Vaccination training included a one-hour online course on allergy and immunology and a two-hour, on-site instruction on how to screen patients, prepare the vials, give the intramuscular shot, and document the inoculation. Ms. Sinclair was one of the first Einstein students to administer a shot to patients. “The nurse watched me for about five or six patients,” she says, “and then I was allowed to set up my own station.”

Grateful for Student Help

Initially, Ms. Sinclair was nervous because she had never given someone a shot before. Her first vaccine recipients were other healthcare professionals and some Einstein professors. “And they knew exactly what I was supposed to be doing,” she says. “But after about the tenth person I was more relaxed, and it became more like second nature.” She ended up vaccinating 24 people on her first four-hour volunteer shift. “All the nurses are just so grateful and so excited to have the students there,” she says.

I felt really helpless in the beginning of all of this. But now, even though I’m only a third-year medical student, I feel like I’m playing this huge role.

Taneisha Sinclair

Ms. Sinclair, who is on her surgery rotation at Montefiore’s Wakefield Hospital, says she is encouraging more students to sign up to help. “I know I felt really helpless in the beginning of all of this,” she says. “But now, even though I’m only a third-year medical student, I feel like I’m playing this huge role.”

Fellow coordinator Rachel Weinstock, who is applying for a residency in family medicine, says she is “really proud to be a part of this community of students who are always willing to step up to help.”

Dr. Nosanchuk agrees. “Throughout this horrific pandemic, Einstein students have continued to amaze and inspire us with their volunteerism and continued dedication to the community. Their creativity and resilience have kept Einstein strong.”

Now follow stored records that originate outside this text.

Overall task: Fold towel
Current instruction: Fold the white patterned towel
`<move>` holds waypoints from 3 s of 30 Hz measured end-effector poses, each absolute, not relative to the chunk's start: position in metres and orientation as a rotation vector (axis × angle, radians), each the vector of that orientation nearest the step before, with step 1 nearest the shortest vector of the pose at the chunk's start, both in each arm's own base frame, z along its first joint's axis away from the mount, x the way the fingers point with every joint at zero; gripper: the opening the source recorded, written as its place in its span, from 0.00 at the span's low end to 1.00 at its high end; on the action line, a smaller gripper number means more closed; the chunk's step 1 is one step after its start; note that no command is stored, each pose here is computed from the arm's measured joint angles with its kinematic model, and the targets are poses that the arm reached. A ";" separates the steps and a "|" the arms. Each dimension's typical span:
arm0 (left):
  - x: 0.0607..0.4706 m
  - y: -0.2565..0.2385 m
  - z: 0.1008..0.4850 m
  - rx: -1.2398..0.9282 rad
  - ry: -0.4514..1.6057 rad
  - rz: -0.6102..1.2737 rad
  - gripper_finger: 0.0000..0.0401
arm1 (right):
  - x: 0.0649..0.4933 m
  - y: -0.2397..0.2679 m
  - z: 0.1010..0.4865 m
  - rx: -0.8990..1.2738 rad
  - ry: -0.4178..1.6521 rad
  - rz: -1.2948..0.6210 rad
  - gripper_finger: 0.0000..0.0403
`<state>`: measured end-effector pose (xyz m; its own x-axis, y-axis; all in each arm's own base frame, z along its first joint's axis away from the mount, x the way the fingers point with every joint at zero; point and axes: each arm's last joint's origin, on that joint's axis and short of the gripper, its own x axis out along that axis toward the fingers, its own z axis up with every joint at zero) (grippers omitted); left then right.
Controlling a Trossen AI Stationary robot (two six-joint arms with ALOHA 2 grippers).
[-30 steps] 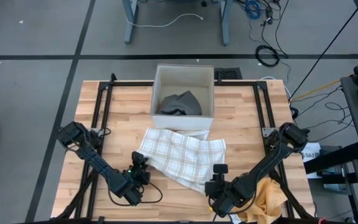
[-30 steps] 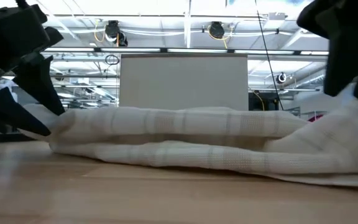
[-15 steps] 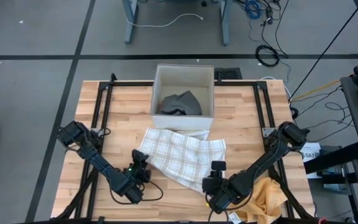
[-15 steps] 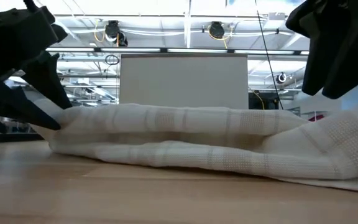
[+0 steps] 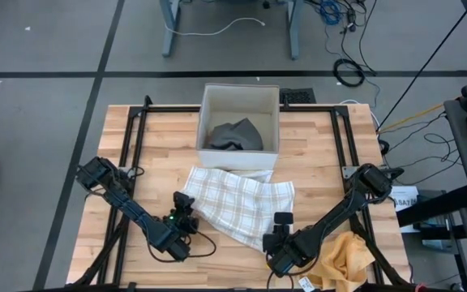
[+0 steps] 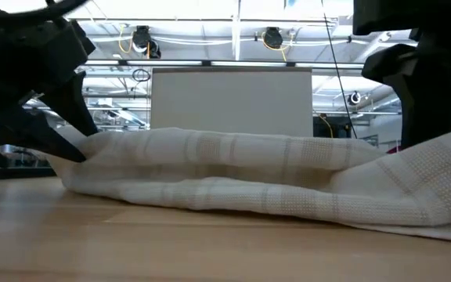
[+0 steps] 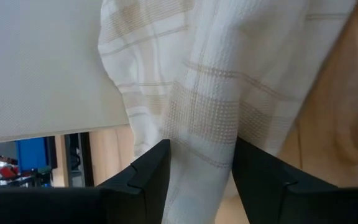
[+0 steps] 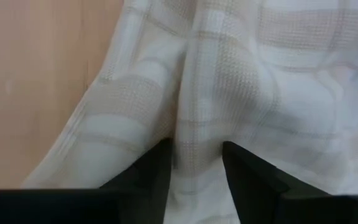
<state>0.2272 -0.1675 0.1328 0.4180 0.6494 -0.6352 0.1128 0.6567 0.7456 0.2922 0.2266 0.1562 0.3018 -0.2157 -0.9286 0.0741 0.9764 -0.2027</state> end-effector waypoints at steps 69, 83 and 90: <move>0.184 -0.130 0.449 0.750 0.505 0.565 0.01 | 0.194 0.135 0.468 -0.344 0.717 -0.084 0.00; 0.190 -0.124 0.462 0.901 0.417 0.796 0.01 | 0.187 0.124 0.497 -0.548 0.509 -0.335 0.00; 0.207 -0.097 0.464 0.963 0.530 0.908 0.01 | 0.186 0.105 0.511 -0.625 0.503 -0.437 0.00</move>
<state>0.2071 -0.0970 0.4638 0.5349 0.8449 0.0006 -0.4153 0.2624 0.8710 0.1865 0.1050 0.5105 0.7930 -0.5253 -0.3086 0.2319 0.7287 -0.6444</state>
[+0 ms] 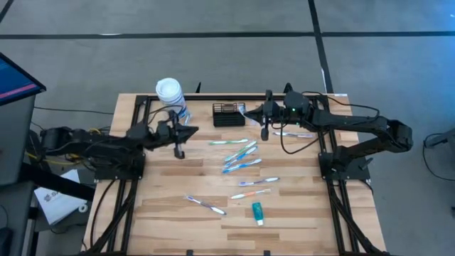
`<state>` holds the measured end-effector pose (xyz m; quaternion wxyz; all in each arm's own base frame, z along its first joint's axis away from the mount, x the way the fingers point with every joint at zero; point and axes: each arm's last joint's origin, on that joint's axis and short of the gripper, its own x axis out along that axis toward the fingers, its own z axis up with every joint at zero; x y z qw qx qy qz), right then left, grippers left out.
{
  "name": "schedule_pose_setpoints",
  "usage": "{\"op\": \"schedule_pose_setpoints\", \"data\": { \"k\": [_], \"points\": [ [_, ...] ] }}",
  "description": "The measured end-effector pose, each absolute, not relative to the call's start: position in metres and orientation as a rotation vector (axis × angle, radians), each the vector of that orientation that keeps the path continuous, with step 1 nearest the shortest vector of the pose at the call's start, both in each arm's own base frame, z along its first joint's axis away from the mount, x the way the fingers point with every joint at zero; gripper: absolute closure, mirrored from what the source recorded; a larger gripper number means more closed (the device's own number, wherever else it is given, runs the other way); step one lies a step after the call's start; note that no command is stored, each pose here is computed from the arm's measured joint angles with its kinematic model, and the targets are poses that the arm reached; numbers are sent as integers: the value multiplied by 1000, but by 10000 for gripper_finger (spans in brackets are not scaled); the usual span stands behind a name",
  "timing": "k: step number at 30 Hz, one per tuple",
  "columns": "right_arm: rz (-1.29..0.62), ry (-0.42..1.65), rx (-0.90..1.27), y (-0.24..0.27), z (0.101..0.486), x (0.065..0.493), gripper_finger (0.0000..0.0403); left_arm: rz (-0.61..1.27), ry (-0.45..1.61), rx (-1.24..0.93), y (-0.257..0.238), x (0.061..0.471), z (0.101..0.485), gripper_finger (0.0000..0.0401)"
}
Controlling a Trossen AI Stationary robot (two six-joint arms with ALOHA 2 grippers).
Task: Pick & Place toothbrushing station
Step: Put the blue toothbrush into the black wire organizer
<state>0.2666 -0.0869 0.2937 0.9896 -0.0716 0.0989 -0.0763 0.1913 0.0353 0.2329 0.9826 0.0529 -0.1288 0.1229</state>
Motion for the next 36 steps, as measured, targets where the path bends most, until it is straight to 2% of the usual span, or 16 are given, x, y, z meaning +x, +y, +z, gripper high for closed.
{"op": "schedule_pose_setpoints", "data": {
  "k": [11, 27, 36],
  "points": [
    [-149, 194, -145, -86, 294, 267, 403, 233, -233, 126, 66, 253, 256, 400],
    [-151, 171, -153, -86, 296, 267, 403, 248, -201, 122, 87, 310, 256, 399],
    [-152, 171, -153, -86, 296, 267, 403, 244, -205, 110, 88, 317, 255, 348]
  ]
}}
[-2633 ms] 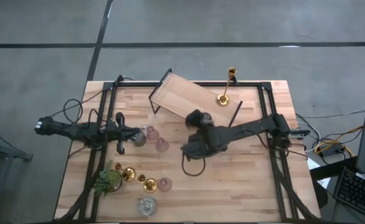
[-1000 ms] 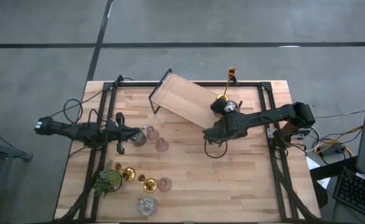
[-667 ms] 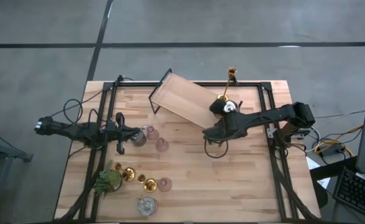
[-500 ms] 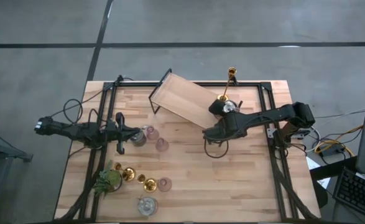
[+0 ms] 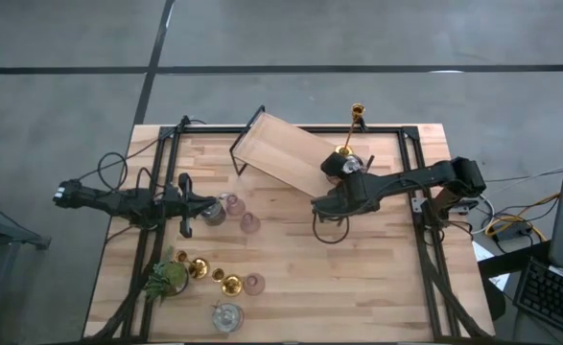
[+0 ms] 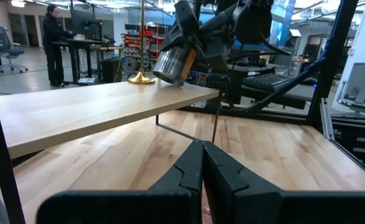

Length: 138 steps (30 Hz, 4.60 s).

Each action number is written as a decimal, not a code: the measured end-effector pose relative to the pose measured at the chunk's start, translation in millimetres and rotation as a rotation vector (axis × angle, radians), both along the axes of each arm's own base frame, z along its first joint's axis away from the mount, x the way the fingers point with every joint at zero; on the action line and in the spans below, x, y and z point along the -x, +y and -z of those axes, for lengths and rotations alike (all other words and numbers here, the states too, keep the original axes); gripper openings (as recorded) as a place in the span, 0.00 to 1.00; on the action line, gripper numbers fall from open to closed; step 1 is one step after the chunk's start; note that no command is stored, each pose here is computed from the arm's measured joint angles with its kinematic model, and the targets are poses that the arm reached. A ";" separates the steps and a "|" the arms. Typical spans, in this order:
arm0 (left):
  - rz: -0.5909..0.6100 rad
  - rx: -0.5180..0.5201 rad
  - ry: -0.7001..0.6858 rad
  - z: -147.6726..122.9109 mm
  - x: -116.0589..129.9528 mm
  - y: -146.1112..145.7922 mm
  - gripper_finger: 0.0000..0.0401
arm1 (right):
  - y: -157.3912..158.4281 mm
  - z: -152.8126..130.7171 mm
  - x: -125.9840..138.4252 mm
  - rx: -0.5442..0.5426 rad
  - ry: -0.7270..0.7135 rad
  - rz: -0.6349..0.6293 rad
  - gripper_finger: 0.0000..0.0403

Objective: Pick & Place candle stick holders
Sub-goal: Put the bottom right silver scented candle on the shelf

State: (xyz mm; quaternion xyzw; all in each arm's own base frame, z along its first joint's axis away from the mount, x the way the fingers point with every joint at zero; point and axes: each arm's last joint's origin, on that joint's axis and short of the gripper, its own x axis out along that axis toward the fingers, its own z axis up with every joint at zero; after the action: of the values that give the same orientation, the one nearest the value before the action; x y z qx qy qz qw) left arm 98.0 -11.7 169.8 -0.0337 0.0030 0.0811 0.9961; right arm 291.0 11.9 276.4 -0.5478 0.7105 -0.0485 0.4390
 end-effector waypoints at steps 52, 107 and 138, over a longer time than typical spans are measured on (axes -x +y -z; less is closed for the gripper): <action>0.000 0.000 0.000 0.0 0.0 0.0 0.03 | -0.5 0.5 -0.9 -0.008 0.145 -0.104 0.91; 0.000 0.000 0.000 0.0 0.0 0.0 0.03 | 0.1 2.7 -10.9 -0.051 0.354 -0.340 0.91; 0.000 0.000 0.000 0.0 0.0 0.0 0.03 | -4.1 3.2 -13.1 -0.044 0.481 -0.431 0.98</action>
State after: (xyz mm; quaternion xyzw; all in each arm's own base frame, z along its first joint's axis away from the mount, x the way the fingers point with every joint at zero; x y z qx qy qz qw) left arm 98.0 -11.7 169.8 -0.0338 0.0028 0.0811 0.9961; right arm 304.1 7.9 273.2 -0.6720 0.6624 0.1918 0.2701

Mr. Szeglin, who is juggling management of volunteer signups while interviewing for a residency in general surgery and conducting bench research, says he has experience with suturing but none in vaccination, which is not part of the regular medical school curriculum. But he is hoping to squeeze in time for getting trained.

Most of all, he says, he is eager to expedite the process of putting the pandemic in the past. “From March, when we were first pulled from rotations because of the pandemic, to building face masks and face shields in April, to actually administering the vaccine now—it’s remarkable when you think about it.”

Ms. Bitners, who is interviewing now for her pediatrics residency while coordinating student volunteers and checking up on them daily at Weiler, seconds that sentiment. “Being able to get the COVID-19 shot and then vaccinate others against a disease we hadn’t even heard of a little more than 12 months ago is really an incredible feat,” she says. “It speaks to all the work that the scientific community has done to get us here.”